## AIM OF THE EXERCISE
Your job is to return every line of the listing holding the string "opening".

|---|

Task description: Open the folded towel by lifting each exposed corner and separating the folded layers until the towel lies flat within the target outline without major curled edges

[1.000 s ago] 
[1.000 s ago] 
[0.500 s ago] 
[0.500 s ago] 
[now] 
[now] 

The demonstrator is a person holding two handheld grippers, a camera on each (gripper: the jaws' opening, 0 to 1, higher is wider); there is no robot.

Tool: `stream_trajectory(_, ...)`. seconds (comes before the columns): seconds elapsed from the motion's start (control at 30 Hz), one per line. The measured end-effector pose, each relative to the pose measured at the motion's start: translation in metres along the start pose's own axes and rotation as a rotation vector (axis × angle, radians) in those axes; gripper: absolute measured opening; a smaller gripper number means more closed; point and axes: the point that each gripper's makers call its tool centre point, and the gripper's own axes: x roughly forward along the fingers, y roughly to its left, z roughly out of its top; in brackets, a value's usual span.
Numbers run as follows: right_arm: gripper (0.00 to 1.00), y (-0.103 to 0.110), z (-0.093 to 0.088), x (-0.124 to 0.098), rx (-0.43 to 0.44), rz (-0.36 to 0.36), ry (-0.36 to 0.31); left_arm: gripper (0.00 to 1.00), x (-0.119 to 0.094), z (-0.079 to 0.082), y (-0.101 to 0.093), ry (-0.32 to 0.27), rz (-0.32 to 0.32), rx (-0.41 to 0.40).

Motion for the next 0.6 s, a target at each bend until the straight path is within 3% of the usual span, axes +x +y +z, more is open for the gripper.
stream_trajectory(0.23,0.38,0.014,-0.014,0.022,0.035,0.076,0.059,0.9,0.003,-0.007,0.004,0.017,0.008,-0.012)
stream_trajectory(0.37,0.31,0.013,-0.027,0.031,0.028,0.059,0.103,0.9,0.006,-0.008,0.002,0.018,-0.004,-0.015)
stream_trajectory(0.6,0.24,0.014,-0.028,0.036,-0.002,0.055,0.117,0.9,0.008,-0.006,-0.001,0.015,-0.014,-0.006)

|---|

## REPLY TO THE EXERCISE
The demonstrator is a person holding two handheld grippers, a camera on each (gripper: the jaws' opening, 0 to 1, higher is wider); there is no robot.
Tool: `stream_trajectory(_, ...)`. seconds (comes before the columns): seconds elapsed from the motion's start (control at 30 Hz), one per line. The measured end-effector pose, each relative to the pose measured at the motion's start: translation in metres along the start pose's own axes and rotation as a rotation vector (axis × angle, radians) in those axes; gripper: absolute measured opening; a smaller gripper number means more closed; point and axes: the point that each gripper's makers call its tool centre point, and the gripper's own axes: x roughly forward along the fingers, y roughly to its left, z roughly out of its top; in brackets, a value's usual span.

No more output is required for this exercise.